Deciphering the RNA structural code

Mehran Karimzadeh, Goodarzi Lab, University of California San Francisco; Vector Institute
Matvei Khoroshkin, Goodarzi Lab, University of California San Francisco

Meeting: Computational tools for deciphering the RNA structural code

We present two different approaches, pyTEISER and Pythia, both inspired by context-free grammars (CFGs), to better capture structural RNA elements and their underlying regulons from transcriptomic measurements. pyTEISER scans a large sampled population of structural elements (modeled as CFGs) against the transcriptome and uses high information criterion to identify likely functional CFGs. A more exhaustive local search is then used to identify the best representation of the structural cis-regulatory elements that underlie the observed transcriptomic moduilations (e.g., changes in RNA stability, processing, etc). Pythia reimagines this concept by modeling context-free grammar rules as fixed-dilated convolutional layers in neural network architectures. This enables a neural network model to build informative context-free grammars from scratch, as opposed to scoring pre-existing ones. Here, we have shown that Pythia passes this structural representation of RNA to a neural network capable of learning RNA binding protein preferences with high accuracy and precision. Together, these frameworks allow us to reveal and interrogate the fundamental contribution of RNA structural elements to post-transcriptional regulatory programs in health and disease.

Hani Goodarzi
Depts. of Biochemistry & Biophysics, Urology, University of California San Francisco

Primer: Primer: Capturing regulatory information encoded in RNA secondary structure

One in every 10 human proteins binds RNA. Sequence and structure of RNA determines its affinity to these post-transcriptional regulators. However, our understanding of the grammar underlying RNA-protein interactions remains incomplete.

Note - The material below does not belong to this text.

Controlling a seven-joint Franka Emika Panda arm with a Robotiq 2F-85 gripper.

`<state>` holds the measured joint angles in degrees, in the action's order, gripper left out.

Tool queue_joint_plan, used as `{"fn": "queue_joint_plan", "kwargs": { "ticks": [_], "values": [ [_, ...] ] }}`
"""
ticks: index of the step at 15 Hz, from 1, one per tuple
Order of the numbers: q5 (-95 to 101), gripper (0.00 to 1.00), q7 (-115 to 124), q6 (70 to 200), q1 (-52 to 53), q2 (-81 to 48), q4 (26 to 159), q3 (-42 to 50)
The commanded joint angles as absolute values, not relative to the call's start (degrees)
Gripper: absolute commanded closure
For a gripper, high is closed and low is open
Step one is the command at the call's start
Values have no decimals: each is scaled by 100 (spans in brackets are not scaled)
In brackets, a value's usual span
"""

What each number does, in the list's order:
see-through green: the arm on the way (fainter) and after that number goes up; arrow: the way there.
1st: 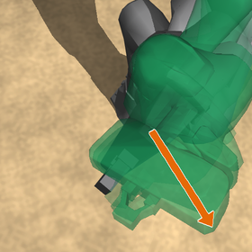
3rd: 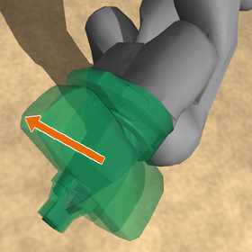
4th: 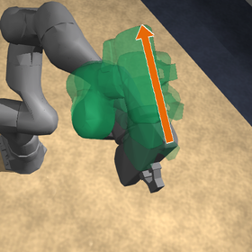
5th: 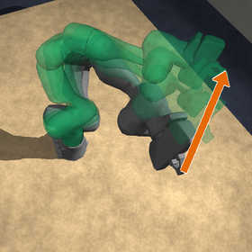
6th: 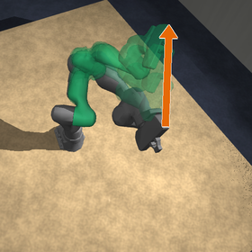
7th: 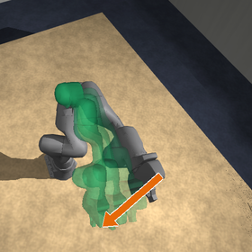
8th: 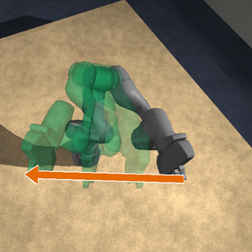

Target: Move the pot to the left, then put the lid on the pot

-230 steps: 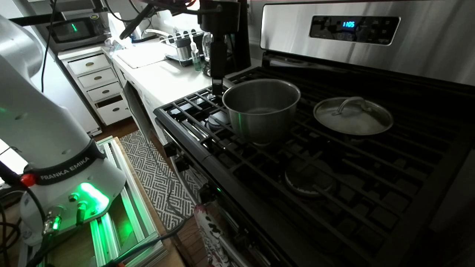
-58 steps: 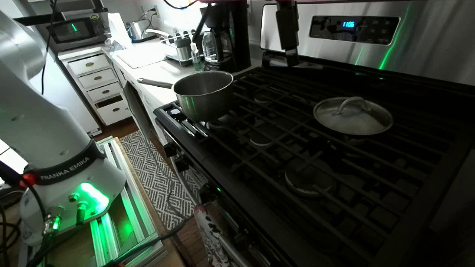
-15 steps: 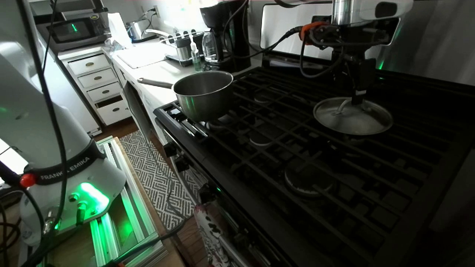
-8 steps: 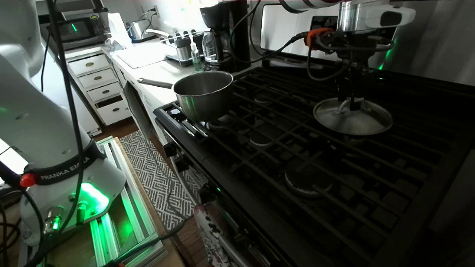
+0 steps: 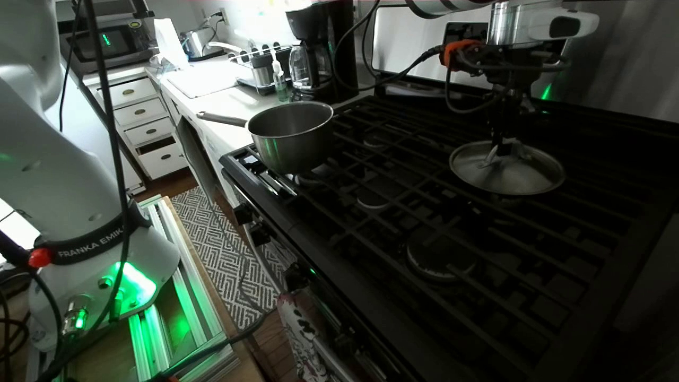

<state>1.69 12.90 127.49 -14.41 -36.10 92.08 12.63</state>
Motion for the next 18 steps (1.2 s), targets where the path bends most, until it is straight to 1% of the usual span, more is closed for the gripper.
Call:
{"fn": "queue_joint_plan", "kwargs": {
  "ticks": [1,6,7,8,9,13,14,15,17,18],
  "values": [
    [-9,96,1074,12540,-1561,-3722,8952,1214],
    [-7,96,1013,12552,-1590,-3748,8944,1223],
    [-9,60,1029,12544,-1588,-3768,8932,1228],
    [-3,59,1028,12555,-1588,-3781,8925,1230],
    [-9,54,1030,12557,-1592,-3797,8912,1228],
    [-7,26,1037,12578,-1605,-3861,8848,1234],
    [-13,40,1022,12570,-1617,-3881,8816,1229],
    [-17,65,1015,12565,-1626,-3898,8794,1226],
    [-22,66,1001,12558,-1643,-3925,8752,1221],
    [-23,73,991,12553,-1651,-3936,8737,1218]
  ]
}}
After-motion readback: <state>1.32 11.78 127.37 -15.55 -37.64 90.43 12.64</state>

This is in large part due to the impact of RNA structure on regulatory interactions that is often ignored. For more than a decade now, we have been focused on developing strategies that enable systematic identification of structural RNA elements. Here, we will showcase the traditional approaches that are often utilized to tackle cis-regualtory element discovery in general and structured element discovery in particular. We will discuss context-free grammars as a versatile data structure that are ideally suited for modeling RNA elements, and how they can be leveraged for tackling this problem. We will also cover recent experimental and computational advances in the field that has prompted us to carve out new paths for tackling this problem.